Каждый год трабукко требует ремонта. После особенно свирепых бурь рыбакам приходится ставить новую стрелу, заменять трос. Однако и техника ловли, и внешний вид самого трабукко остаются неизменными. Всякий год чуть отличаясь от прежнего и все же точно такое же, подобно живому существу, которое старится и все-таки остается самим собою, трабукко стоит себе на месте сотни, а то и тысячи лет.
Теперь Франческо бегом спустился с гребня мыса, через сосновую рощу.
Пещера, где назначила ему свидание донна Лукреция, расположена в глубине бухточки, совсем рядом с оконечностью мыса; перед ней узенький отрезок берега; попадают в пещеру со стороны, противоположной трабукко, так что она скрыта от взгляда рыбаков, а от зорких глаз сигнальщика ее прикрывает скалистая гряда, где пещера и залегает. Но сначала надо пройти по этому миниатюрному пляжу, нанесенному зимой потоками с гор, там, где редеет сосновая роща.
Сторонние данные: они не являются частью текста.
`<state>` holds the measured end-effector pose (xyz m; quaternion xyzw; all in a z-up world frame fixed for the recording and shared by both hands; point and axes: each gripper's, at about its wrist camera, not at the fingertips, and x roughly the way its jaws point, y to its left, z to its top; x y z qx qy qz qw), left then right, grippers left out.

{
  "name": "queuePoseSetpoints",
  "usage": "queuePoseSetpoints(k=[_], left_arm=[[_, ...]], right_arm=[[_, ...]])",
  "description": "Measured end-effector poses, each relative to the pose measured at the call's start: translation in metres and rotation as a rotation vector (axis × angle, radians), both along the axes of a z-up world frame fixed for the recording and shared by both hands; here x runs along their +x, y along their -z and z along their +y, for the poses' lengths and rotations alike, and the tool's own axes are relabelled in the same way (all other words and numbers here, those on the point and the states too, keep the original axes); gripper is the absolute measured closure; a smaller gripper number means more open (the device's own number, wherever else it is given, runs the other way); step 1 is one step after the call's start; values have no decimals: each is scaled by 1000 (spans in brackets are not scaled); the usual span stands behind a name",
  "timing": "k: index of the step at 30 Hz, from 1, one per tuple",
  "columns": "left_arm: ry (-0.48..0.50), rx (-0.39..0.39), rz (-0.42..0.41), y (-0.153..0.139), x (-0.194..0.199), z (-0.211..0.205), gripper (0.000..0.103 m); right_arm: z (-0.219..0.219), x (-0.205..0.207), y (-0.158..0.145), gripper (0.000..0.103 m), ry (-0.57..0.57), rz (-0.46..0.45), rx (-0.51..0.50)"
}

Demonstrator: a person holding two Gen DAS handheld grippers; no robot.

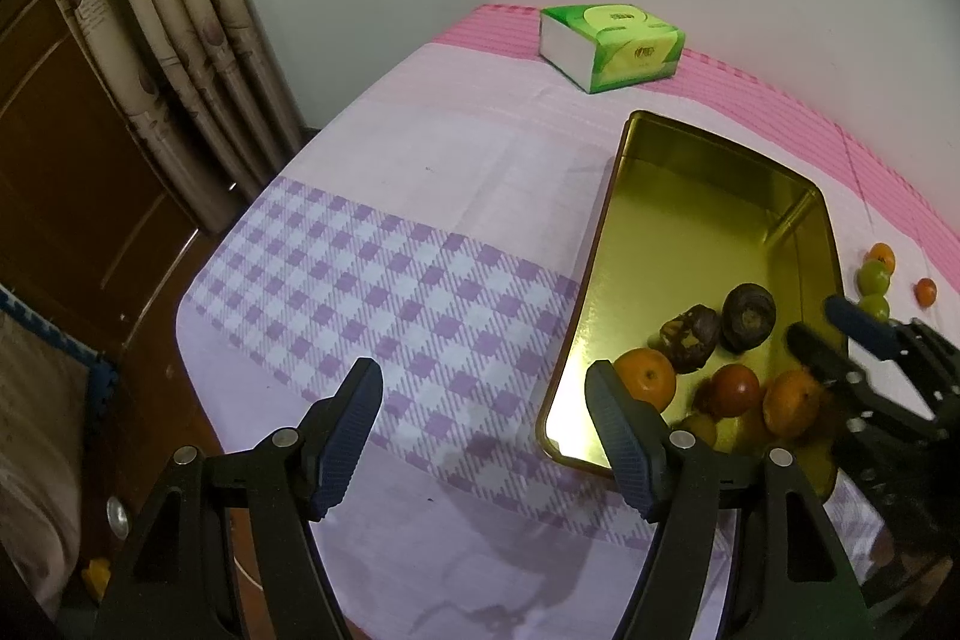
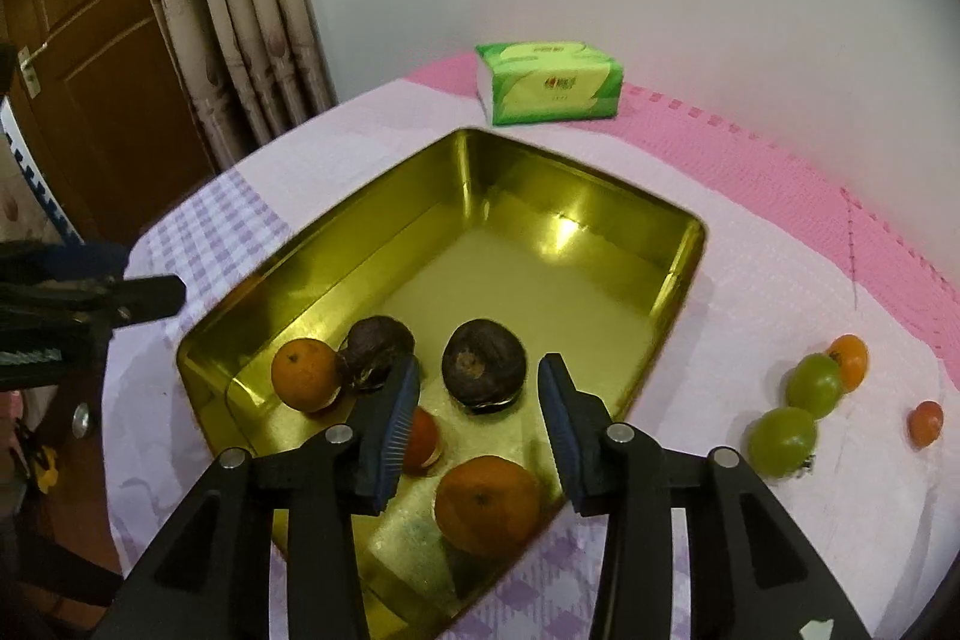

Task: Organize fruits
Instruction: 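Carry the red tomato into the tin tray and open the right tool, then grasp the orange-red tomato with the right tool while the left tool moves to the green tomatoes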

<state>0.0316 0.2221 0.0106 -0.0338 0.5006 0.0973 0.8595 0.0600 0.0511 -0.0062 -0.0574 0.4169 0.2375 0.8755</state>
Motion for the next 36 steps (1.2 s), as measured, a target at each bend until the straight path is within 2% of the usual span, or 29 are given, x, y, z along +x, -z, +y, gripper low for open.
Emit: queuePoseSetpoints(k=[4, 7, 16, 22, 30, 34, 36], left_arm=[[0, 2, 1, -1, 0, 0, 32], [0, 2, 1, -1, 0, 0, 32], [7, 12, 9, 0, 1, -1, 32], [34, 8, -1, 0, 0, -7, 32], [100, -29, -4, -4, 6, -37, 32], [161, -38, -7, -7, 15, -67, 32], [191, -41, -7, -8, 21, -83, 32]], right_arm=[[-24, -5, -9, 64, 39, -25, -4], [-51, -7, -7, 64, 102, -38, -50], [-176, 3, 12, 64, 374, 7, -109], [-236, 11, 32, 64, 500, 57, -55], [-257, 37, 45, 64, 554, 59, -42], [-267, 48, 48, 57, 559, 47, -55], [-270, 54, 51, 57, 557, 48, -52]])
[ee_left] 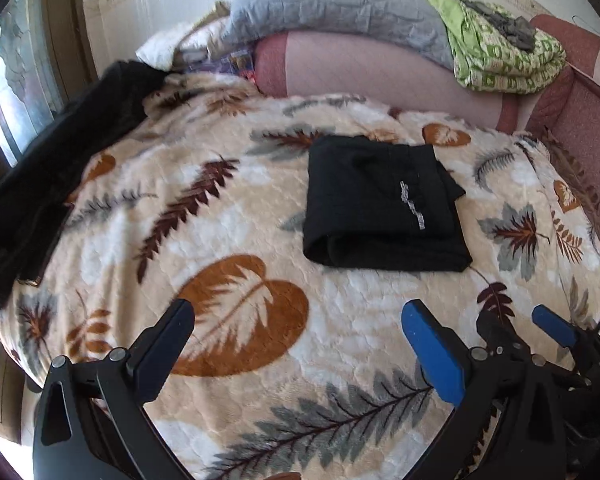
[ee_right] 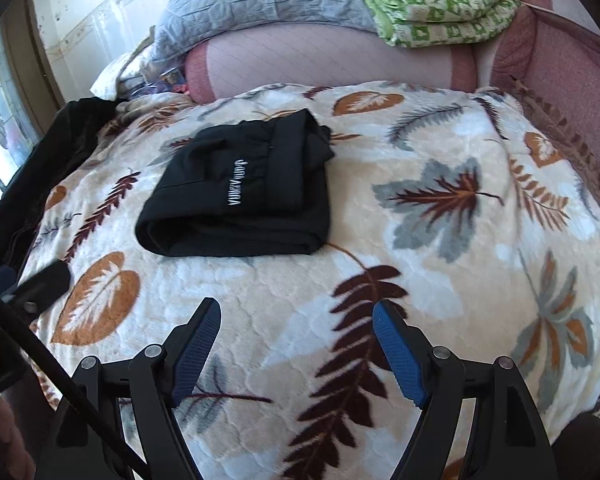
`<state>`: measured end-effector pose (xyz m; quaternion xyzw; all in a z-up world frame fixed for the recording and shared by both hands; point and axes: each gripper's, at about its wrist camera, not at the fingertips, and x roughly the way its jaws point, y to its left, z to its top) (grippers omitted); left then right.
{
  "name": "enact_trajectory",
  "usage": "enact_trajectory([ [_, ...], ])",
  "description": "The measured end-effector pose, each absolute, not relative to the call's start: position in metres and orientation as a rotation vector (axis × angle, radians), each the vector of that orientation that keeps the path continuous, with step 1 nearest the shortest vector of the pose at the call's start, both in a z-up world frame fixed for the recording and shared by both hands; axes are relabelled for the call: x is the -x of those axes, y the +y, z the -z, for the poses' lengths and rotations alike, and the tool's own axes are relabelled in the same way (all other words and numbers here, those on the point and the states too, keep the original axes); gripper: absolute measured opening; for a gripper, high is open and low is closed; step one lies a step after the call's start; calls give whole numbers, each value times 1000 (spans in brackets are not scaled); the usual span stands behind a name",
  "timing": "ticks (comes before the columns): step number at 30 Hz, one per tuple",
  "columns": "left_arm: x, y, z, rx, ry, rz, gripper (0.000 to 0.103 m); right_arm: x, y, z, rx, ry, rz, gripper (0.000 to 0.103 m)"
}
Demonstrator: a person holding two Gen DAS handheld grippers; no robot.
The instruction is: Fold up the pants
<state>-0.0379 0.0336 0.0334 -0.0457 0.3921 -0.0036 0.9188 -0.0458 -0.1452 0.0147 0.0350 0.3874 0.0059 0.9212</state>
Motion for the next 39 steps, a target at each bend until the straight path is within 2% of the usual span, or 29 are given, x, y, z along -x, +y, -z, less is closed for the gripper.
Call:
enact_trajectory([
  [8,41,25,-24,88,829,47,103,50,-155,-3,-93,838,22,86],
  [14,34,30,-2,212,890,106,103,61,-151,-11,-61,841,26,86],
  [17,32,25,9,223,923,120,103,77,-156,-12,-19,818,70,90],
  [25,48,34,-3,185,825,92,103,77,-148,-3,-15,857,76,90],
  [39,63,37,-1,122,836,46,103,82,-133,7,48,863,64,90],
])
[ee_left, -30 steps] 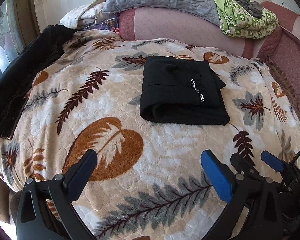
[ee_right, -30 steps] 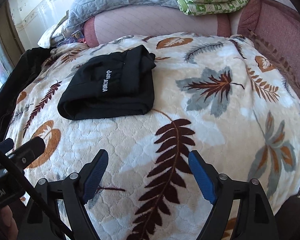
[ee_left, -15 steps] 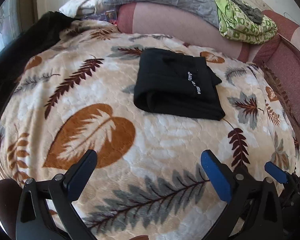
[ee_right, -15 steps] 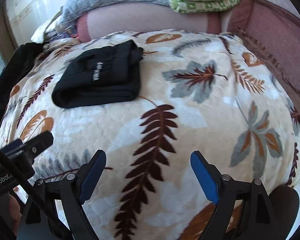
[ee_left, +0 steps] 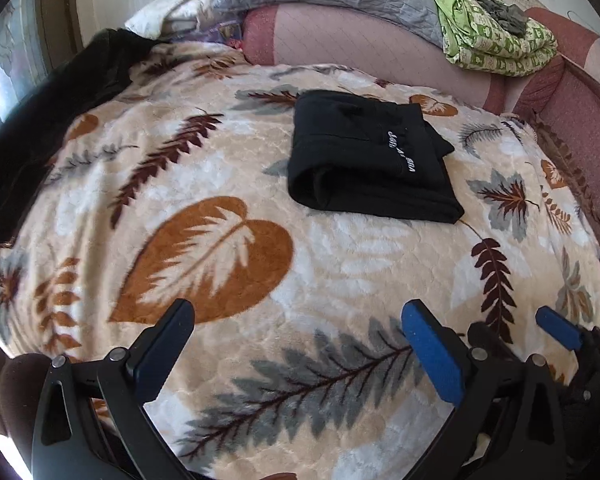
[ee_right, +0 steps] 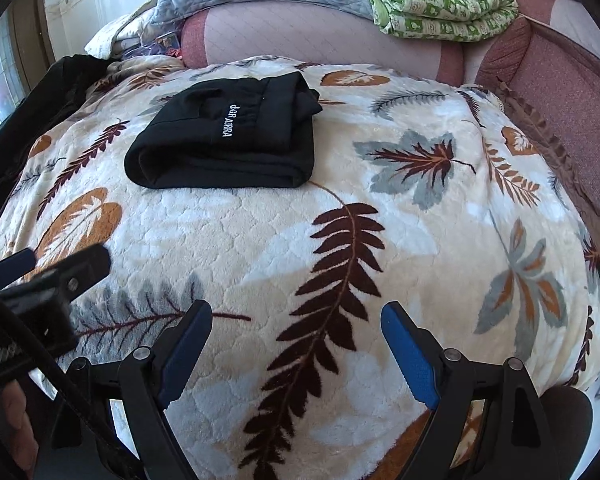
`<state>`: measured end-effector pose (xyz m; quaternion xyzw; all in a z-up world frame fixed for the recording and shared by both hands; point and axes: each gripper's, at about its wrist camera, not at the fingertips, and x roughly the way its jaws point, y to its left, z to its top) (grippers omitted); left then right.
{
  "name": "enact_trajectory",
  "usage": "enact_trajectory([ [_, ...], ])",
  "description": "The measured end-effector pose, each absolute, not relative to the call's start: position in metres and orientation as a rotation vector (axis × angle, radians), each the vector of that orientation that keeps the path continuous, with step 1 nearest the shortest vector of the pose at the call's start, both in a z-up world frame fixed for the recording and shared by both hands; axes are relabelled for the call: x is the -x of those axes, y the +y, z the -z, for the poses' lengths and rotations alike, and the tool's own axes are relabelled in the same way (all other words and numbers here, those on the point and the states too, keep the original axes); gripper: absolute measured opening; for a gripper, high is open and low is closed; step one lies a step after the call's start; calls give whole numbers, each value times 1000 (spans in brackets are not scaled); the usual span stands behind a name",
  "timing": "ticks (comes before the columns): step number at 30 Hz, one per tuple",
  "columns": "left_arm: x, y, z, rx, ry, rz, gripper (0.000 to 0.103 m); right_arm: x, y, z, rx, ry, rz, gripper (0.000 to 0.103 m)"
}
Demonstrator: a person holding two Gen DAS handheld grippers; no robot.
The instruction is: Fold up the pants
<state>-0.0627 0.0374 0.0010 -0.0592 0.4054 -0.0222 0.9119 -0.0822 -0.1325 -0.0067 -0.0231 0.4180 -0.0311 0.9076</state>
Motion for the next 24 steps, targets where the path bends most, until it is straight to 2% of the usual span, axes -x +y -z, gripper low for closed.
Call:
enact_trajectory([
  [4,80,49,-5,74,802,-46,103,71,-132,7,31,856,49,90],
  [9,82,59,5,70,849,-100,103,60,-124,13,33,859,2,90],
  [24,89,49,10,72,880,-59,103,77,-122,17,32,833,-16,91],
])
Франческо бегом спускается к бухточке. Он по-прежнему считает, что донна Лукреция выбрала для их свидания самое неподходящее место. Ну почему из всех пещер — а их на берегу десятки — она выбрала именно эту, самую близкую к трабукко, где их легче всего засечь, да еще изволь переться до нее по жаре пешком? Спускаясь к бухточке, он заметил за соснами рыбаков, правда, они его за стволами видеть не могли. А все-таки ужасная глупость назначить свидание в такой непосредственной близости к ним. Он то и дело замедляет шаг, его так и подмывает повернуть обратно. Но раз уж столько пройдено, а главное, раз уж начался спуск, будь что будет.
С того места, где сейчас находится Франческо, трабукко похоже на старинные стенобитные машины, такие изображают на гравюрах в книгах, издаваемых для военных училищ. Гигантская осадная машина, установленная на самом острие мыса, тянется к гряде туч, которые гонит либеччо, плотной завесой закрывающих горизонт.
Донна Лукреция чуть опаздывает, возлюбленный опередил ее; шагает она крупно, спокойно, по тропинке, бегущей вдоль гребня утеса, и от нескромных взглядов ее закрывает густой подлесок.
Выбрала же она эту пещеру, пожалуй, потому, что ей известно ее название. Пещера зовется Тосканской с тех пор, как археологи из Пизы производили там раскопки. Предполагалось, что еще до постройки порта Урия здесь находили себе убежище греческие мореходы, и, исходя из этого предположения, экспедиция рассчитывала обнаружить вазы, монеты, инструменты. Однако обнаружили лишь кости. Когда тосканцы еще вели раскопки, донна Лукреция приезжала сюда вместе с мужем и доном Чезаре, и разговор шел о Полифеме и Одиссее; было это вскоре после их свадьбы, когда они еще интересовались такими вещами.